Na madrugada do dia 1º de abril de 1964, o então deputado federal Rubens Paiva fez um discurso acalorado na Rádio Nacional, com um apelo em defesa da legalidade do presidente João Goulart. O golpe militar estava em andamento desde o dia anterior e o discurso de Paiva se tornaria histórico por sua coragem de criticar abertamente a ruptura democrática testemunhada naquele momento. Na fala, ele ainda criticou o governador de São Paulo, Ademar de Barros, apoiador do golpe, e conclamou trabalhadores e estudantes a defenderem a legalidade.
Os tempos estranhos que vivemos exigem que nos posicionemos em defesa do óbvio
A história de Rubens Paiva é conhecida e voltou às rodas de conversa devido ao belíssimo Ainda Estou Aqui, de Walter Salles, inspirado no livro de mesmo nome e que se você não leu, recomendo que o faça para ontem. O filme venceu o prêmio de Melhor Roteiro no Festival de Veneza e disputa a indicação do Brasil ao Oscar.
A coluna, contudo, não pretende se estender sobre o longa, mas sim refletir sobre cerceamento ao discurso de um parlamentar, algo que remete ao período nefasto e abominável da ditadura cívico-militar. Naqueles anos, 173 mandatos de deputados federais seriam cassados por instrumentos arbitrários, uma violência imposta não somente contra o parlamento, mas contra o povo que elegeu seus representantes.

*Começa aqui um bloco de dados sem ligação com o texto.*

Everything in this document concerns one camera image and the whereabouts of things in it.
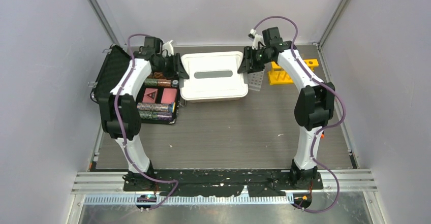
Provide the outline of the clear tube rack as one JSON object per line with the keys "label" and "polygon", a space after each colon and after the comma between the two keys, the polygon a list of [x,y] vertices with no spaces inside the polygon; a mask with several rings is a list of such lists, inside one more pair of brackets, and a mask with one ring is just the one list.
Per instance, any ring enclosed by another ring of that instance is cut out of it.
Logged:
{"label": "clear tube rack", "polygon": [[264,71],[248,74],[248,88],[252,91],[260,91],[263,83]]}

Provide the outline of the white bin lid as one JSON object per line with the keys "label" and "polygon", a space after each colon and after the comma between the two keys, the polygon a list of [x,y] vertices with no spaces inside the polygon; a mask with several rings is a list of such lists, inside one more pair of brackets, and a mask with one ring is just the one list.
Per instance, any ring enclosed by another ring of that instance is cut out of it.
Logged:
{"label": "white bin lid", "polygon": [[246,96],[244,74],[238,74],[243,53],[239,51],[185,54],[181,61],[189,79],[183,79],[180,95],[187,97]]}

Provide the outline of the yellow test tube rack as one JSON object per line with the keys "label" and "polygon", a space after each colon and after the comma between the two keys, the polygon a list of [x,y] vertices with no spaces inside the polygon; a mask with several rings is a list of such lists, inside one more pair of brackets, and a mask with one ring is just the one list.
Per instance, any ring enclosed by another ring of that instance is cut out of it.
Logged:
{"label": "yellow test tube rack", "polygon": [[[304,63],[314,72],[314,69],[319,66],[317,59],[306,59]],[[267,72],[269,85],[293,84],[293,80],[289,74],[283,70],[276,62],[270,63],[271,69]]]}

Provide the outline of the pink plastic bin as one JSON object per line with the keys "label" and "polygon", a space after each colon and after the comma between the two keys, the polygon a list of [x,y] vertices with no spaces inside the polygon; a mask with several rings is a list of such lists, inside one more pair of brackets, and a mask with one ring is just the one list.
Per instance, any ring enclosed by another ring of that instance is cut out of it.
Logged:
{"label": "pink plastic bin", "polygon": [[244,96],[235,97],[187,97],[181,94],[181,98],[190,103],[206,103],[206,102],[220,102],[220,101],[235,101],[244,98]]}

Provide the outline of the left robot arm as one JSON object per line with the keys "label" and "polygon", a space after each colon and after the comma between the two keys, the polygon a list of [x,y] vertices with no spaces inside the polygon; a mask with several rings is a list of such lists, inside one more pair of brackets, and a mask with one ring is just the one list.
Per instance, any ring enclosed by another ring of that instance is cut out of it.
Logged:
{"label": "left robot arm", "polygon": [[136,178],[143,190],[151,190],[155,183],[176,183],[176,180],[157,179],[151,160],[146,155],[139,136],[142,118],[139,114],[139,92],[153,73],[178,80],[188,78],[174,52],[172,41],[143,35],[144,44],[134,51],[127,43],[127,51],[114,45],[105,59],[93,91],[99,105],[104,132],[120,146],[128,163],[128,176]]}

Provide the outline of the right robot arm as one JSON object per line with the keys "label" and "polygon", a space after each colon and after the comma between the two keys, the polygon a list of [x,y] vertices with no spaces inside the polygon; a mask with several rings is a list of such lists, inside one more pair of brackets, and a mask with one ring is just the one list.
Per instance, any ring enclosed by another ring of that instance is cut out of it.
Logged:
{"label": "right robot arm", "polygon": [[299,91],[294,117],[300,133],[288,182],[295,188],[304,188],[317,177],[317,150],[324,128],[333,118],[335,86],[314,74],[293,42],[282,39],[277,27],[268,28],[261,35],[251,29],[249,37],[253,44],[244,48],[238,73],[260,72],[274,61],[287,72]]}

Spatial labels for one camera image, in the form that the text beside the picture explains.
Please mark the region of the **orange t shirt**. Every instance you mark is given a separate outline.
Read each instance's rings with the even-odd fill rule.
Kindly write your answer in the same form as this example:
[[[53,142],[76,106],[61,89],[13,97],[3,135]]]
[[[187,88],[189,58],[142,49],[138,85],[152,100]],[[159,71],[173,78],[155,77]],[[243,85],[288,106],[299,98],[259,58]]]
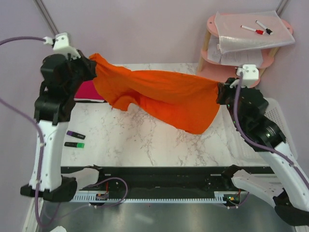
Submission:
[[[113,108],[127,111],[135,104],[191,134],[202,134],[219,111],[216,81],[179,72],[132,71],[110,64],[98,53],[90,60],[96,62],[95,89]]]

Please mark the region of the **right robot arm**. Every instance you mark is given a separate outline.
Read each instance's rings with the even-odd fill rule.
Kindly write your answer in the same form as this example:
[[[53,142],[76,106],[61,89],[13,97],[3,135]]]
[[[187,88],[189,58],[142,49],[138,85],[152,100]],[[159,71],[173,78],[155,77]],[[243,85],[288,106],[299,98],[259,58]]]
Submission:
[[[241,87],[241,83],[238,78],[219,83],[216,102],[227,107],[236,131],[270,166],[282,188],[263,182],[236,165],[223,172],[222,187],[243,189],[260,198],[290,226],[307,226],[309,179],[294,158],[282,130],[266,117],[268,101],[259,90]]]

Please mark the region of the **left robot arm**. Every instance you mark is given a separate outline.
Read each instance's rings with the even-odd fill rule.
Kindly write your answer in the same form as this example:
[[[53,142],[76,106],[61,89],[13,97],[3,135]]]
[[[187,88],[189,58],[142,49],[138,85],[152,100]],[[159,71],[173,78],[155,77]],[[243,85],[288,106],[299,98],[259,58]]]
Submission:
[[[89,169],[74,176],[61,174],[62,147],[75,107],[74,97],[83,82],[97,76],[96,63],[81,51],[77,55],[53,54],[43,60],[41,74],[43,81],[34,103],[35,125],[39,128],[35,163],[31,179],[20,193],[54,203],[69,202],[87,185],[95,190],[106,185],[104,176]]]

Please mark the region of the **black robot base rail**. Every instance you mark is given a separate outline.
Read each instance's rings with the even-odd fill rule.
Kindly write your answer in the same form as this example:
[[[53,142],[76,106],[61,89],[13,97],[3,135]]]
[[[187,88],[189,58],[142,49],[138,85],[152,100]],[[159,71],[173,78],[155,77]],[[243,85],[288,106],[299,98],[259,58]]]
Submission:
[[[221,174],[227,167],[100,167],[99,181],[110,180],[86,190],[108,190],[112,197],[122,198],[193,198],[214,196],[215,191],[237,192]]]

Anos mais tarde, a retomada da democracia trouxe consigo um esforço de criação de instrumentos que assegurassem aos congressistas o direito à expressão e à crítica, a despeito de quem estivesse no poder. “A imunidade parlamentar foi uma conquista da democracia após o período da ditadura militar, que perseguiu deputados e senadores”, nos lembrou o psolista Chico Alencar, nesta semana, ao se posicionar contra o indiciamento de Marcel Van Hattem (Novo), por falas contra um delegado da PF. Chico tem razão. A abertura de um inquérito e o indiciamento de Marcel por discursos na tribuna são incompatíveis com a prerrogativa de imunidade parlamentar. Goste-se ou não do conteúdo, a fala no parlamento é protegida por este instrumento que, ressalto, foi criado como uma espécie de trava ao arbítrio. É preciso lembrar.
Os tempos estranhos que vivemos exigem que nos posicionemos em defesa do óbvio e, neste caso, do Estado democrático de direito. Seja através do reconhecimento da imunidade parlamentar, seja para exigir punição a aventureiros golpistas – trama que, aliás, tem sido revelada a partir do exímio trabalho da Polícia Federal.